Il paradosso della sanità: tante donne in corsia e poche ai vertici
La sanità italiana parla sempre più al femminile, ma quando si arriva ai ruoli decisionali il quadro cambia radicalmente. È il paradosso emerso con forza a Napoli durante l’incontro “Donne in chirurgia: lavoro e criticità”, promosso da Women in Surgery Italia nell’ambito del progetto “Marzo Donna” del Comune. Un confronto partecipato che ha acceso i riflettori su una questione ormai centrale: la parità di genere nei ruoli apicali del sistema sanitario.
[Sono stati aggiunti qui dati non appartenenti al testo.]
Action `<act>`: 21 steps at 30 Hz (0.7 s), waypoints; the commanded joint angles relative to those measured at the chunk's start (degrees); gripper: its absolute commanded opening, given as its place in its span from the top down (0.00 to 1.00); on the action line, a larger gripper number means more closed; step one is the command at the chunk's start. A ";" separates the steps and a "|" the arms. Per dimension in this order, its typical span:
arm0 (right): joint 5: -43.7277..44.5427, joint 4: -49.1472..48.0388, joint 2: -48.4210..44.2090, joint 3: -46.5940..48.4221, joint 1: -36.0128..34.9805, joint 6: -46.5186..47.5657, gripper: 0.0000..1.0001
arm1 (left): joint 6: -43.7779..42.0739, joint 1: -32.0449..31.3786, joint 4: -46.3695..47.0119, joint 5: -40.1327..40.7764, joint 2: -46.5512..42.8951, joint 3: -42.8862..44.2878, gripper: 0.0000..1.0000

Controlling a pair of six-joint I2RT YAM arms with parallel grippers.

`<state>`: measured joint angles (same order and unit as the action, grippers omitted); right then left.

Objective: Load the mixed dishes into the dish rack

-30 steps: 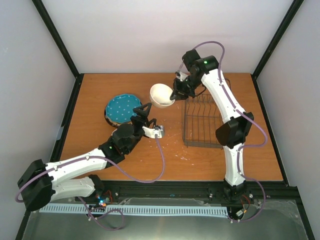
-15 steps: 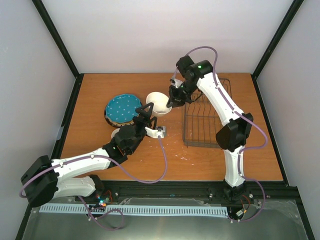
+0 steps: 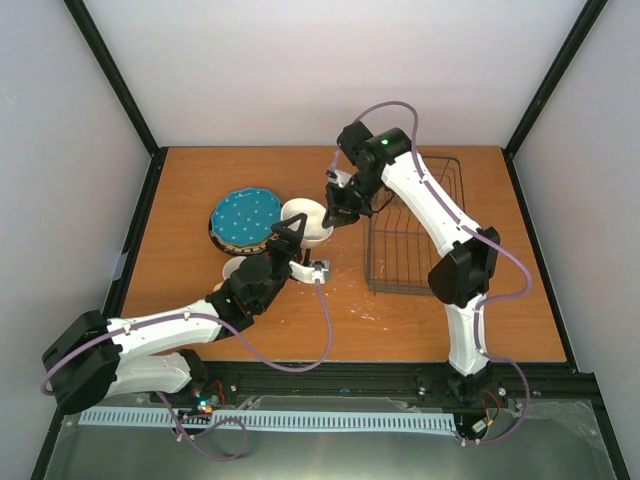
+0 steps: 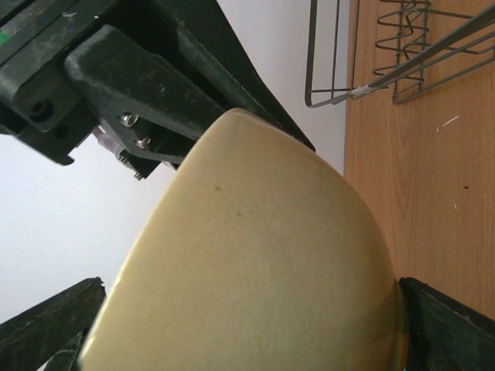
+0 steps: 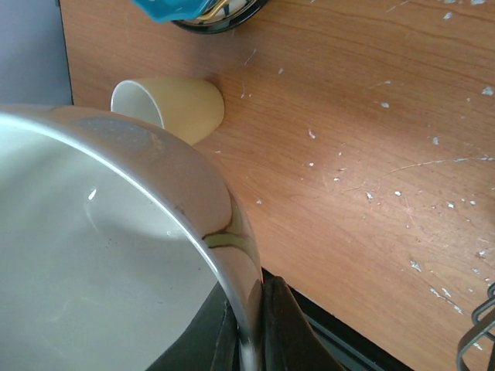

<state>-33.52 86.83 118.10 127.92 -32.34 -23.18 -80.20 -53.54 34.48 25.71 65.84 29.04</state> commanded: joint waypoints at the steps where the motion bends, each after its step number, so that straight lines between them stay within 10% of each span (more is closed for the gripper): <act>1: -4.36 -0.51 -4.39 -0.39 -1.70 0.25 0.97 | -2.47 -0.60 3.31 1.28 0.37 0.21 0.01; 8: -4.44 -0.56 -5.26 -1.28 -2.07 0.57 0.97 | -5.30 -0.60 4.78 2.58 1.97 0.90 0.23; 12: -4.41 -0.52 -5.67 -2.25 -2.12 0.87 0.97 | -5.85 -0.60 4.53 2.77 2.27 1.91 0.57; 21: -4.49 -0.52 -5.75 -2.41 -2.12 1.23 0.97 | -5.31 -0.66 3.15 3.71 2.15 3.49 0.99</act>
<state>-35.16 90.74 113.43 125.03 -35.92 -20.34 -87.85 -53.12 26.50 30.39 70.65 28.45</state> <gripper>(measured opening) 0.063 0.100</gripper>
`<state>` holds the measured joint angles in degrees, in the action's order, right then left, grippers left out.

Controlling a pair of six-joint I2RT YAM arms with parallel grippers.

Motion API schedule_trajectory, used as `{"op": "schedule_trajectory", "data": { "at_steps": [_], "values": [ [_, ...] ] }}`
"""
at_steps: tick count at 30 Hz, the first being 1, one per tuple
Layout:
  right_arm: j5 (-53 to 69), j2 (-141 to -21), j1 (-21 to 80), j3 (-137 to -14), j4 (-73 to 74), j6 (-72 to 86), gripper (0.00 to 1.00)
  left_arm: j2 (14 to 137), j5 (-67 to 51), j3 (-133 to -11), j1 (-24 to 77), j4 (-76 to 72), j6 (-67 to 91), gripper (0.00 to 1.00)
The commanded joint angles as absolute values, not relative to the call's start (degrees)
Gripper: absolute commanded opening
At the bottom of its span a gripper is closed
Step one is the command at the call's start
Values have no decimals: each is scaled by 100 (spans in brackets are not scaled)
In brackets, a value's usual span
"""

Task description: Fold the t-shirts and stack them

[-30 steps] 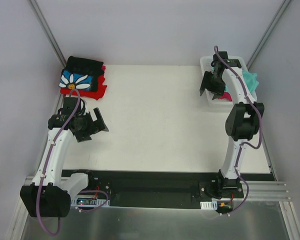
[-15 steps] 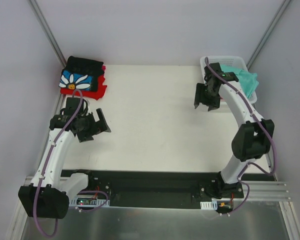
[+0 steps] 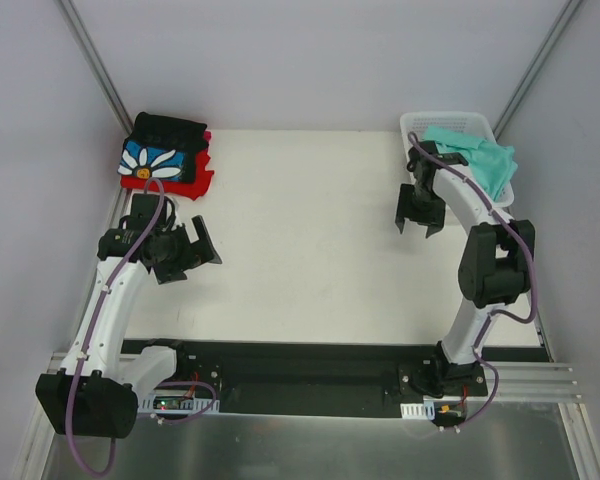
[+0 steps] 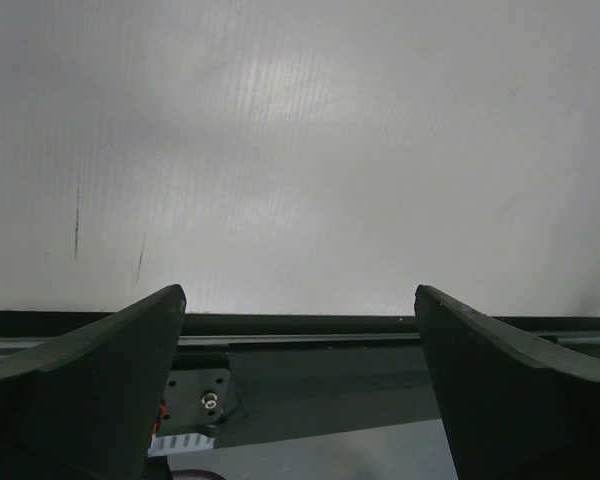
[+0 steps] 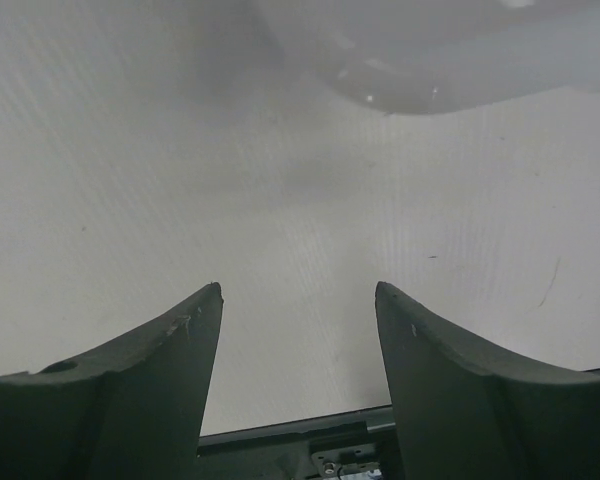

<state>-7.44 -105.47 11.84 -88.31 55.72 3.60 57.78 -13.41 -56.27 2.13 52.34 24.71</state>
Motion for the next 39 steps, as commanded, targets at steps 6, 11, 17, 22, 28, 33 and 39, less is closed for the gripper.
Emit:
{"op": "schedule_trajectory", "data": {
  "at_steps": [6,11,17,22,28,33,39],
  "values": [
    [-993,-10783,668,-9201,5555,352,66,5695,-1327,-5845,325,5353,2558,99],
    [-914,-11187,650,-9685,5660,299,66,5678,-1327,-5810,325,5353,2558,99],
    [-809,-11803,484,-10651,5915,246,65,5686,-1283,-5845,325,5388,2558,99],
    [-712,-12436,352,-11390,6134,229,65,5704,-1266,-5862,325,5414,2549,99],
    [-572,-12647,290,-11865,6301,237,65,5748,-1222,-5880,325,5432,2540,99],
    [-439,-11990,316,-11436,6355,343,64,5827,-1213,-5880,343,5423,2575,99],
    [-808,-11250,273,-11732,6319,211,64,5854,-1195,-5775,395,5344,2610,99]
  ]
}}
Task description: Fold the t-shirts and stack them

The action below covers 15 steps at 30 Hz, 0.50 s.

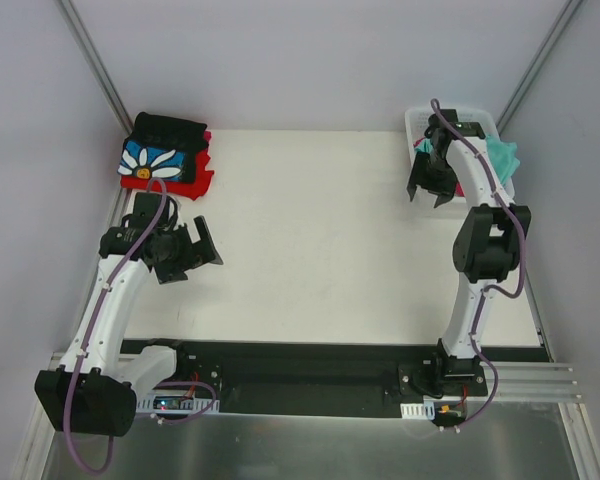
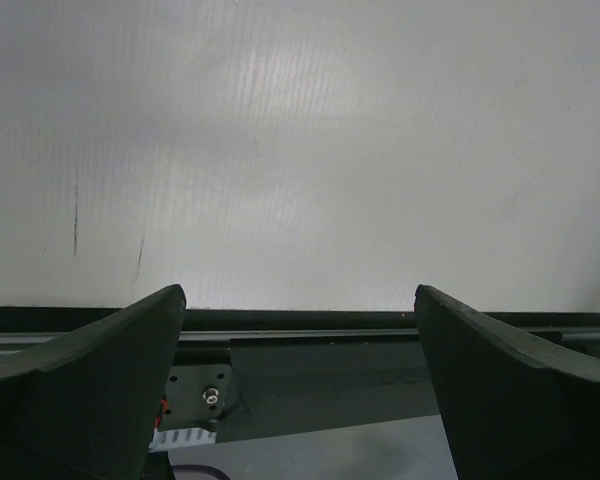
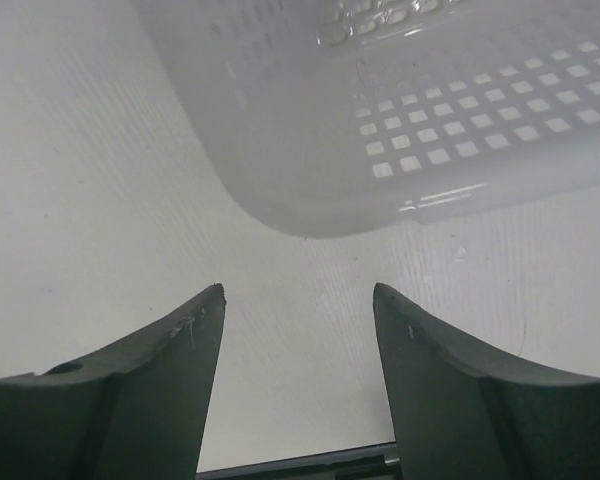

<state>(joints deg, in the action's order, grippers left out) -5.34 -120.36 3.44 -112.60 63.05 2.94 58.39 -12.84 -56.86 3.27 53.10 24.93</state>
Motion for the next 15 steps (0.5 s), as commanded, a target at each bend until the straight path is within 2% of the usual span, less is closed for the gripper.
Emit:
{"op": "schedule_trajectory", "data": {
  "at_steps": [1,7,11,15],
  "values": [
    [-852,-11337,238,-12047,6415,176,64,5845,-1213,-5748,404,5335,2628,99],
    [-949,-11961,18,-12252,5505,35,64,5836,-1292,-5625,475,5186,2698,99],
    [-694,-12638,9,-12963,5310,26,65,5854,-1309,-5590,483,5142,2654,99],
    [-703,-12920,-132,-12851,4416,-272,67,5880,-1450,-5467,483,5019,2681,99]
  ]
}}
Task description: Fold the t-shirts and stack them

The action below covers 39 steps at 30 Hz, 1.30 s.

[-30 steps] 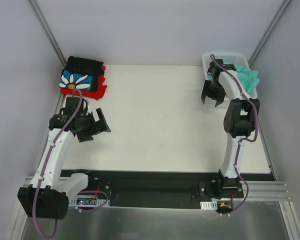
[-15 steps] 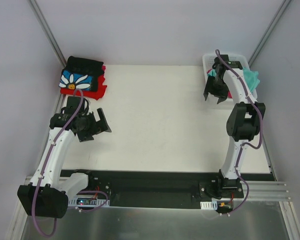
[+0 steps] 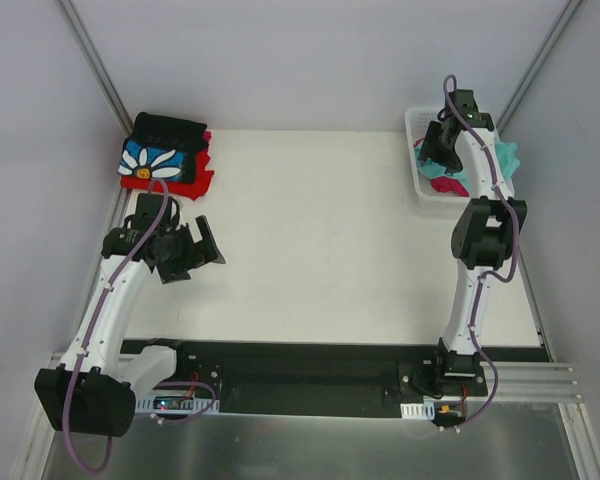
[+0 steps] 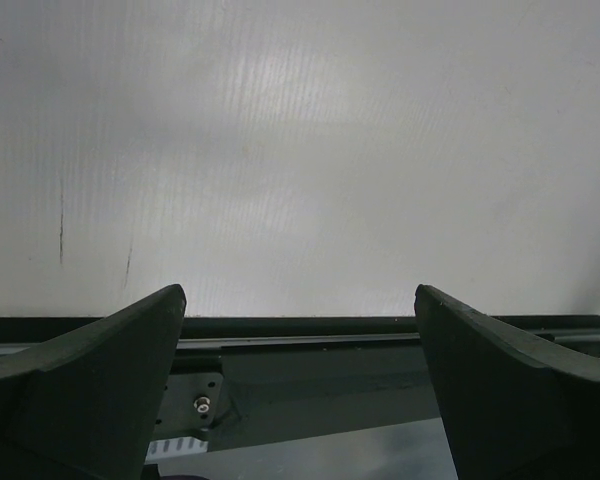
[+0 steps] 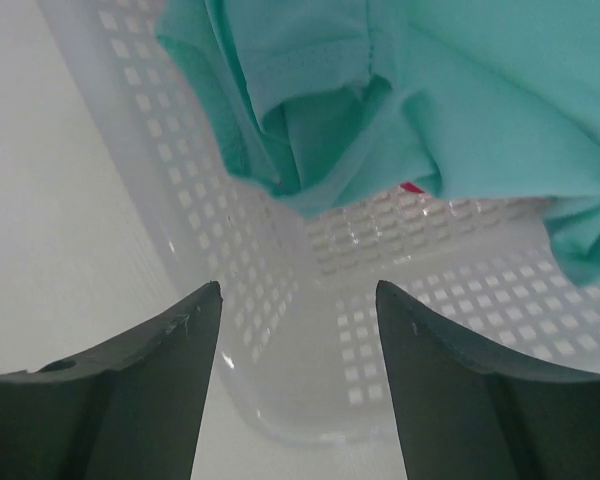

Se infatti le donne rappresentano oggi la colonna portante della sanità – circa il 70% del personale, con punte del 75% tra gli infermieri e oltre l’80% tra farmacisti e psicologi – la loro presenza si riduce drasticamente ai vertici. Solo il 19% guida strutture complesse e appena il 23% raggiunge le direzioni generali.
Un divario che non è soltanto numerico, ma strutturale. Riguarda le opportunità di carriera, i modelli organizzativi e il riconoscimento delle competenze. Temi al centro del dibattito napoletano, che ha riunito professionisti di diversi ambiti per condividere esperienze e criticità. Tra i nodi principali emersi, il difficile equilibrio tra vita professionale e privata, i percorsi formativi e una leadership ancora fortemente sbilanciata. Un sistema che, di fatto, rallenta l’accesso delle donne ai ruoli decisionali nonostante la loro ampia presenza nelle corsie, negli ambulatori e nelle sale operatorie. Significativa anche la partecipazione di numerosi chirurghi uomini, segnale di un cambiamento culturale in atto.
Il superamento del gender gap, è emerso chiaramente, non può essere una battaglia solo femminile, ma una responsabilità condivisa. “L’evento si inserisce in un percorso più ampio portato avanti da Women in Surgery Italia – sottolinea Daniela Rega, chirurga oncologa del Pascale e presidente nazionale dell’associazione – con l’obiettivo di costruire una sanità più equa, inclusiva e sostenibile. Perché la qualità della chirurgia, e più in generale dell’assistenza sanitaria, passa anche dalla qualità degli ambienti di lavoro e dalla reale valorizzazione di tutte le competenze”. Il confronto resta aperto. Finché le donne continueranno a essere la maggioranza nei numeri ma non nei ruoli decisionali, la sanità italiana resterà un sistema incompleto, incapace di esprimere pienamente tutto il suo potenziale.